Task item = Whether an entry is long or short, retype it exactly.

Exercise material =
....

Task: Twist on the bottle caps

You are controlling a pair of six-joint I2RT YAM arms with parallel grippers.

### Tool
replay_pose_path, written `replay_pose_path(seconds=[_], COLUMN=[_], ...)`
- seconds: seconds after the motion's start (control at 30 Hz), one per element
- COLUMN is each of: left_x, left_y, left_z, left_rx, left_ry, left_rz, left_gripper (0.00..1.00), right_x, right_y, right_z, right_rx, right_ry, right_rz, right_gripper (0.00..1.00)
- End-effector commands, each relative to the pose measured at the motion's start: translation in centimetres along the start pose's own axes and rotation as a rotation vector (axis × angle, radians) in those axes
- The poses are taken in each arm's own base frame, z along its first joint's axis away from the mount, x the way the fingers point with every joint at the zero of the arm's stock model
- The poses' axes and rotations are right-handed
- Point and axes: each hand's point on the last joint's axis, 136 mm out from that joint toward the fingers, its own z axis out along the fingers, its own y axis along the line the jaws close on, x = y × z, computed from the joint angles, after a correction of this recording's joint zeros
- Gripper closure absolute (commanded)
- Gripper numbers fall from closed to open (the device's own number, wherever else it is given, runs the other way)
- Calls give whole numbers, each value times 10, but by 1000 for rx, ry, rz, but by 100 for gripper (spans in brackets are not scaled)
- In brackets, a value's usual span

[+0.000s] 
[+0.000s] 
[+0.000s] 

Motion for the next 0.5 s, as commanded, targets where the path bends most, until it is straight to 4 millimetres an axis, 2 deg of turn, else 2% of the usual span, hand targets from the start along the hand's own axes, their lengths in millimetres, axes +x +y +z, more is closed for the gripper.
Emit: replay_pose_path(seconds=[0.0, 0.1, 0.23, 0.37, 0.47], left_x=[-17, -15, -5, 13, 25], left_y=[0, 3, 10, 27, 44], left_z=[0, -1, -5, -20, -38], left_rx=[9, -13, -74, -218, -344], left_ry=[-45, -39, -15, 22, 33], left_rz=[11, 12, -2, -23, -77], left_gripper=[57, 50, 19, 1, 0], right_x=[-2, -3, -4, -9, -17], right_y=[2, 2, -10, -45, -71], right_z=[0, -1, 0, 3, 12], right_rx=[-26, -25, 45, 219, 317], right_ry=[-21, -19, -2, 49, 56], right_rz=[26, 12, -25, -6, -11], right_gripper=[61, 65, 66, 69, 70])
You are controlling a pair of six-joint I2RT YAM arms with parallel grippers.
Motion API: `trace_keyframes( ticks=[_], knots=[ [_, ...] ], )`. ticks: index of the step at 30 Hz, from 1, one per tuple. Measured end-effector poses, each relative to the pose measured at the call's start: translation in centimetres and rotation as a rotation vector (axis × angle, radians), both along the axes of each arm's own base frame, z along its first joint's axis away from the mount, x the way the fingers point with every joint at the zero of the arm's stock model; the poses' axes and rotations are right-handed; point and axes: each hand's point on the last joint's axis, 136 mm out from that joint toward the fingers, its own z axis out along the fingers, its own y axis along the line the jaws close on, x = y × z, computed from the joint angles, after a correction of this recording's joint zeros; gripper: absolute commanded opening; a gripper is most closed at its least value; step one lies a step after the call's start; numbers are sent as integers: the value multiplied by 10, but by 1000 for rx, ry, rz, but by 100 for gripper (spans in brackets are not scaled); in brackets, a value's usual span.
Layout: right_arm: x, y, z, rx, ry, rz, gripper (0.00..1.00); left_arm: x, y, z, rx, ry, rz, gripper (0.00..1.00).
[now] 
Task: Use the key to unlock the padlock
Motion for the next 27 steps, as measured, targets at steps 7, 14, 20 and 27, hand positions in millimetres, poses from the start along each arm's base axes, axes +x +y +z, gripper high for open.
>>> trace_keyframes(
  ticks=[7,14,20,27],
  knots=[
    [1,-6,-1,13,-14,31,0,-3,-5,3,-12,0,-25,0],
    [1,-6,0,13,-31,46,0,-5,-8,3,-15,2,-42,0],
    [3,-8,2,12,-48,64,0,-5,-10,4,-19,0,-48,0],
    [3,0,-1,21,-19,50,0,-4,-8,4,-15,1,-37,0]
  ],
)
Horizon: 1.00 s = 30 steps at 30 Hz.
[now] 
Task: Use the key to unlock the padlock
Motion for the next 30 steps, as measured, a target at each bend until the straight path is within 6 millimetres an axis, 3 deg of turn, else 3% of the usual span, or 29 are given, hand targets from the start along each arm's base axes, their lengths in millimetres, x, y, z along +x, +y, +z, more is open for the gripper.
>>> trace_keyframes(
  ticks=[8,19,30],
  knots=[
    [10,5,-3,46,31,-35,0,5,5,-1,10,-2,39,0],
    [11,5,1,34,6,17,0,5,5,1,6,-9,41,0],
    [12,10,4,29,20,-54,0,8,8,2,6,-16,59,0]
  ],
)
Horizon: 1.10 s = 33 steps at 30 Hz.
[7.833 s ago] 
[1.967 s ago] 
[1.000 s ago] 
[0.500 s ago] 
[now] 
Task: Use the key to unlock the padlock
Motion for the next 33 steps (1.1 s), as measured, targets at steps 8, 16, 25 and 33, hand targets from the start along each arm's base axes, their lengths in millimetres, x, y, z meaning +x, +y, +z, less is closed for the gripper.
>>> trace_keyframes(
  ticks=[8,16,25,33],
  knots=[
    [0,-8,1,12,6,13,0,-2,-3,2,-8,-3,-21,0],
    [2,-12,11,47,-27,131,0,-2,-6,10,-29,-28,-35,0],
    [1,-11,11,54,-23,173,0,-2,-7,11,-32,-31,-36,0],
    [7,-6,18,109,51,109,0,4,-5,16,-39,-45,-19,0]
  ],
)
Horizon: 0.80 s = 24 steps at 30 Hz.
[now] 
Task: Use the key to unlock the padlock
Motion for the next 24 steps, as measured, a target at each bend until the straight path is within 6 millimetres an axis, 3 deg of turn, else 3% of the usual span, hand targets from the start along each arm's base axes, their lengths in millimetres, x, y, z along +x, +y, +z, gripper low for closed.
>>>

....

Solution for this exercise =
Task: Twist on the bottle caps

You are controlling a pair of six-joint I2RT YAM arms with parallel grippers.

### Tool
replay_pose_path, written `replay_pose_path(seconds=[_], COLUMN=[_], ...)`
- seconds: seconds after the motion's start (control at 30 Hz), one per element
- COLUMN is each of: left_x, left_y, left_z, left_rx, left_ry, left_rz, left_gripper (0.00..1.00), right_x, right_y, right_z, right_rx, right_ry, right_rz, right_gripper (0.00..1.00)
- End-effector commands, each relative to the pose measured at the motion's start: translation in centimetres along the start pose's own axes and rotation as a rotation vector (axis × angle, radians) in those axes
- The poses are taken in each arm's own base frame, z along its first joint's axis away from the mount, x the way the fingers point with every joint at the zero of the arm's stock model
- The poses' axes and rotations are right-handed
- Point and axes: each hand's point on the last joint's axis, 136 mm out from that joint toward the fingers, its own z axis out along the fingers, its own y axis along the line the jaws close on, x = y × z, computed from the joint angles, after a correction of this recording's joint zeros
- Gripper closure absolute (commanded)
- Gripper numbers fall from closed to open (the device's own number, wherever else it is given, runs the other way)
- Calls give whole numbers, each value times 10, but by 1000 for rx, ry, rz, but by 100 for gripper (spans in brackets are not scaled)
- In brackets, a value's usual span

[+0.000s] 
[+0.000s] 
[+0.000s] 

Motion for the next 0.5 s, as commanded, targets where the path bends most, until it is straight to 4 millimetres an axis, 2 deg of turn, else 2% of the usual span, hand targets from the start along the hand's own axes, their lengths in millimetres, axes +x +y +z, more is closed for the gripper.
Emit: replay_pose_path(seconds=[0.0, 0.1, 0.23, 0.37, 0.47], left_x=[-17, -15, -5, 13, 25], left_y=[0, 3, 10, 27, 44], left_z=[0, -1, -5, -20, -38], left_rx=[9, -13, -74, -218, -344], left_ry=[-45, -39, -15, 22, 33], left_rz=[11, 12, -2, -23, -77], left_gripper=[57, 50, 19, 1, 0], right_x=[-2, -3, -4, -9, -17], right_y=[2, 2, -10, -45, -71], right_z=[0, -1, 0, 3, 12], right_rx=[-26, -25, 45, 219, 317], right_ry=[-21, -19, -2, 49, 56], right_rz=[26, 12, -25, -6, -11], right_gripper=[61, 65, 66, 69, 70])
You are controlling a pair of six-joint I2RT YAM arms with parallel grippers.
Motion API: `trace_keyframes( ticks=[_], knots=[ [_, ...] ], )`. ticks: index of the step at 30 Hz, from 1, one per tuple. Measured end-effector poses, each relative to the pose measured at the call's start: translation in centimetres and rotation as a rotation vector (axis × angle, radians), both along the axes of each arm's own base frame, z along its first joint's axis away from the mount, x the way the fingers point with every joint at the zero of the arm's stock model; the poses' axes and rotations are right-handed; point and axes: each hand's point on the last joint's axis, 136 mm out from that joint toward the fingers, its own z axis out along the fingers, its own y axis along the line the jaws close on, x = y × z, computed from the joint angles, after a correction of this recording's joint zeros; gripper: absolute commanded opening; a gripper is most closed at its least value; step one lies a step after the call's start; numbers are sent as integers: the value multiplied by 10, but by 1000 for rx, ry, rz, but by 100 for gripper (spans in brackets are not scaled); in brackets, a value's usual span.
Layout: right_arm: x, y, z, rx, ry, rz, gripper (0.00..1.00); left_arm: x, y, z, rx, ry, rz, gripper (0.00..1.00).
[now] 
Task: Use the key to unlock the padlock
Motion for the next 27 steps, as measured, targets at steps 7, 14, 20 and 27, hand positions in millimetres, poses from the start along each arm's base axes, axes +x +y +z, gripper high for open.
>>> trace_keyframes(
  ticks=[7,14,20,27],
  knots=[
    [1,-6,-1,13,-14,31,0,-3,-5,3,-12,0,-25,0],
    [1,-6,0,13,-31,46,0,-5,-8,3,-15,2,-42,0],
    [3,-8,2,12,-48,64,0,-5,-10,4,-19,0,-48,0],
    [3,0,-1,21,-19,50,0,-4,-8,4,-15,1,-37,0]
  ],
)
Horizon: 1.00 s = 30 steps at 30 Hz.
[now] 
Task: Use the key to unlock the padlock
Motion for the next 30 steps, as measured, a target at each bend until the straight path is within 6 millimetres an axis, 3 deg of turn, else 3% of the usual span, or 29 are given, hand targets from the start along each arm's base axes, their lengths in millimetres, x, y, z along +x, +y, +z, more is open for the gripper.
>>> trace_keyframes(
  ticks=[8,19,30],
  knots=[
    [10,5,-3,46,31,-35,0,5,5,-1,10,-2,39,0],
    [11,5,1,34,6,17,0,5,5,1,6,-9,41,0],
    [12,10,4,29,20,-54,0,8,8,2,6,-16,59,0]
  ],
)
Horizon: 1.10 s = 33 steps at 30 Hz.
[7.833 s ago] 
[1.967 s ago] 
[1.000 s ago] 
[0.500 s ago] 
[now] 
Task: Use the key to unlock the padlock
Motion for the next 33 steps (1.1 s), as measured, targets at steps 8, 16, 25 and 33, hand targets from the start along each arm's base axes, their lengths in millimetres, x, y, z meaning +x, +y, +z, less is closed for the gripper.
>>> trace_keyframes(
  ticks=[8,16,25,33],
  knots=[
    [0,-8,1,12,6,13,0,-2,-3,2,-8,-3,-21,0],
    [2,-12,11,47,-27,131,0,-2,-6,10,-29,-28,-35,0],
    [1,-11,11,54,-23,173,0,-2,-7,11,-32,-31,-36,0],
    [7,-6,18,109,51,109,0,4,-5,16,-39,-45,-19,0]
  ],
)
Horizon: 0.80 s = 24 steps at 30 Hz.
[now] 
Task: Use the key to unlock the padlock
Motion for the next 24 steps, as measured, a target at each bend until the straight path is within 6 millimetres an axis, 3 deg of turn, else 3% of the usual span, hand targets from the start along each arm's base axes, their lengths in millimetres, x, y, z along +x, +y, +z, gripper low for closed.
>>>

What the exercise asked for is complete.